EXERCISE AIM: Your response should be the lines from the one holding "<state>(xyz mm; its" to the last line of the data below, copied exactly and with no additions.

─── INFORMATION PROVIDED

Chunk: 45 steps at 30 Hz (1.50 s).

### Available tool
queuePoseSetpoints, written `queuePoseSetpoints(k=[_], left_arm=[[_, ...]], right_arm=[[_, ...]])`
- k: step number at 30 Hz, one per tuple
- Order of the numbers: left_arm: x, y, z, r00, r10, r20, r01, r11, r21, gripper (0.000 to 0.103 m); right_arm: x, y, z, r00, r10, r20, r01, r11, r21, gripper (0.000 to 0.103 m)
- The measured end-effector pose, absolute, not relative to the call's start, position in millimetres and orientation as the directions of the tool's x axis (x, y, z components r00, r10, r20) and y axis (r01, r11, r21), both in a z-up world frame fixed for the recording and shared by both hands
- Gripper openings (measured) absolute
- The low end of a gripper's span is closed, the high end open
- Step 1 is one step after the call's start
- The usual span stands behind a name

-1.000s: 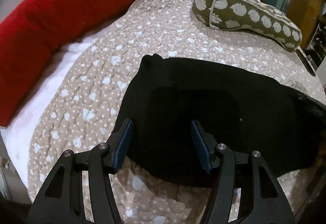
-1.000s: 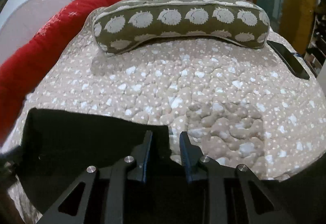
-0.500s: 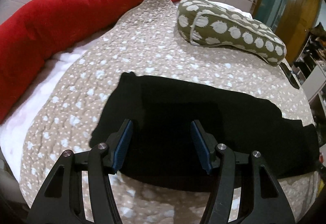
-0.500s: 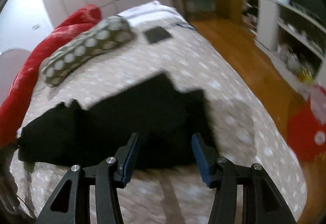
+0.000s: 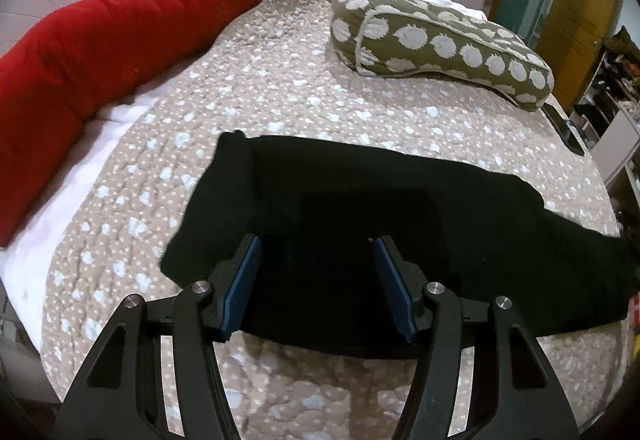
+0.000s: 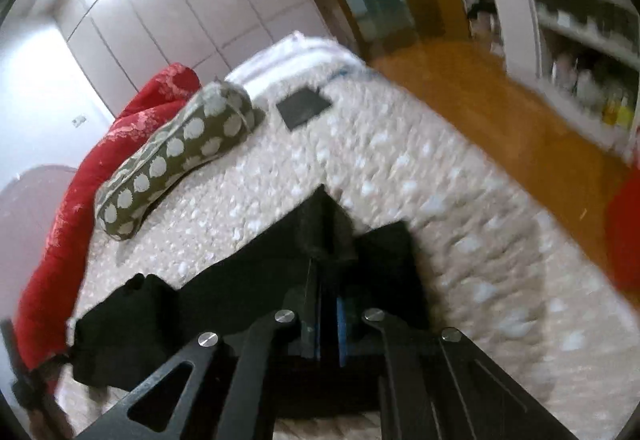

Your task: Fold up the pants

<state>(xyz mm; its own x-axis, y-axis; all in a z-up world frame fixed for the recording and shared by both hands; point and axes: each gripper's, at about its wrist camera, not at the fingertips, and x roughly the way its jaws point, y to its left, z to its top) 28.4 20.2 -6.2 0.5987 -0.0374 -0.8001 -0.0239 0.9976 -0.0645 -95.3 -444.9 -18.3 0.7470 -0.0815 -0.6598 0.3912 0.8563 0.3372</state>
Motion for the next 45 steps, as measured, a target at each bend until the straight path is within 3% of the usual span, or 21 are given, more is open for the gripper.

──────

REPLY:
<state>(xyz mm; its own x-axis, y-axis; all in a z-up world frame fixed for the recording and shared by both hands; point and axes: each gripper's, at about its wrist camera, not at the fingertips, and x roughly the way its jaws point, y to its left, z to its top) 28.4 20.2 -6.2 0.5987 -0.0374 -0.8001 -0.0239 0.9976 -0.0645 -95.3 -444.9 -18.3 0.7470 -0.0815 -0.6598 0.3912 0.8563 0.3372</state>
Motion for the next 45 steps, as measured, a target at each bend until the straight path is within 3% of the usual span, or 21 are given, more is open for the gripper.

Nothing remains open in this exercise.